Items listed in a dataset
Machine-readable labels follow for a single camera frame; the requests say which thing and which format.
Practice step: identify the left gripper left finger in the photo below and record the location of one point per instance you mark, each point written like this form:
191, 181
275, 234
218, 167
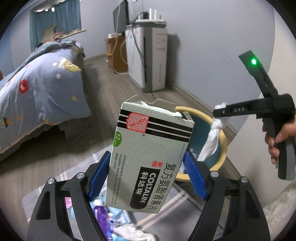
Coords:
49, 220

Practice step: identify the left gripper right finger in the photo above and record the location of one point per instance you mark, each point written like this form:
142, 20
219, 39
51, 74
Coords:
245, 219

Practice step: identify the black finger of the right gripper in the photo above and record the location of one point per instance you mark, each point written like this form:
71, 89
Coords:
242, 108

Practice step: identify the white tissue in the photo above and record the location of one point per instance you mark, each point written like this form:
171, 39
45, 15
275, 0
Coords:
211, 143

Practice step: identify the grey Coltalin medicine box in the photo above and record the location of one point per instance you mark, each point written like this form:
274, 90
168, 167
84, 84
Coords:
149, 145

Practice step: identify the purple snack wrapper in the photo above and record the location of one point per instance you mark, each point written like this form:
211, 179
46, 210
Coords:
100, 212

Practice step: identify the yellow rimmed teal trash bin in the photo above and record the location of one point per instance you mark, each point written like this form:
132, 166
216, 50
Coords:
199, 136

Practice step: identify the person's right hand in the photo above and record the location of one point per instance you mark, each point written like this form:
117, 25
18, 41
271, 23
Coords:
288, 130

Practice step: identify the white air purifier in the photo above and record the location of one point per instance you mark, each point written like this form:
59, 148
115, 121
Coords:
146, 49

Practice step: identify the blue patterned duvet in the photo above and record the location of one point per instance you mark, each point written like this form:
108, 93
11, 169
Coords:
46, 89

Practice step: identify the white wifi router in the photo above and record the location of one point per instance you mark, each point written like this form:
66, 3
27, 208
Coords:
150, 15

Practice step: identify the wooden side cabinet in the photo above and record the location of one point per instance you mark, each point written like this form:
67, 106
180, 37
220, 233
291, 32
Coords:
116, 54

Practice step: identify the black monitor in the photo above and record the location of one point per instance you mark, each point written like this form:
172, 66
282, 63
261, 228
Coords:
121, 17

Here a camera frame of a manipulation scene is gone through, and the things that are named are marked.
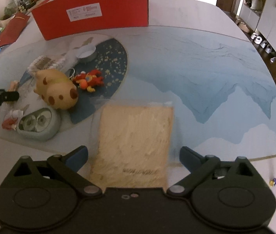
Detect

### Exercise details
Your reply should give again exactly the lines from the one with "Practice step: identify the black monitor" through the last line of the data, with both ends included and pictures left out.

### Written answer
Practice step: identify the black monitor in the photo above and record the location of one point per instance you mark, each point written like this form:
172, 66
282, 63
261, 228
Coords:
121, 17

Here a camera frame of a manipulation scene is gone through, and the things that are named are marked.
Detect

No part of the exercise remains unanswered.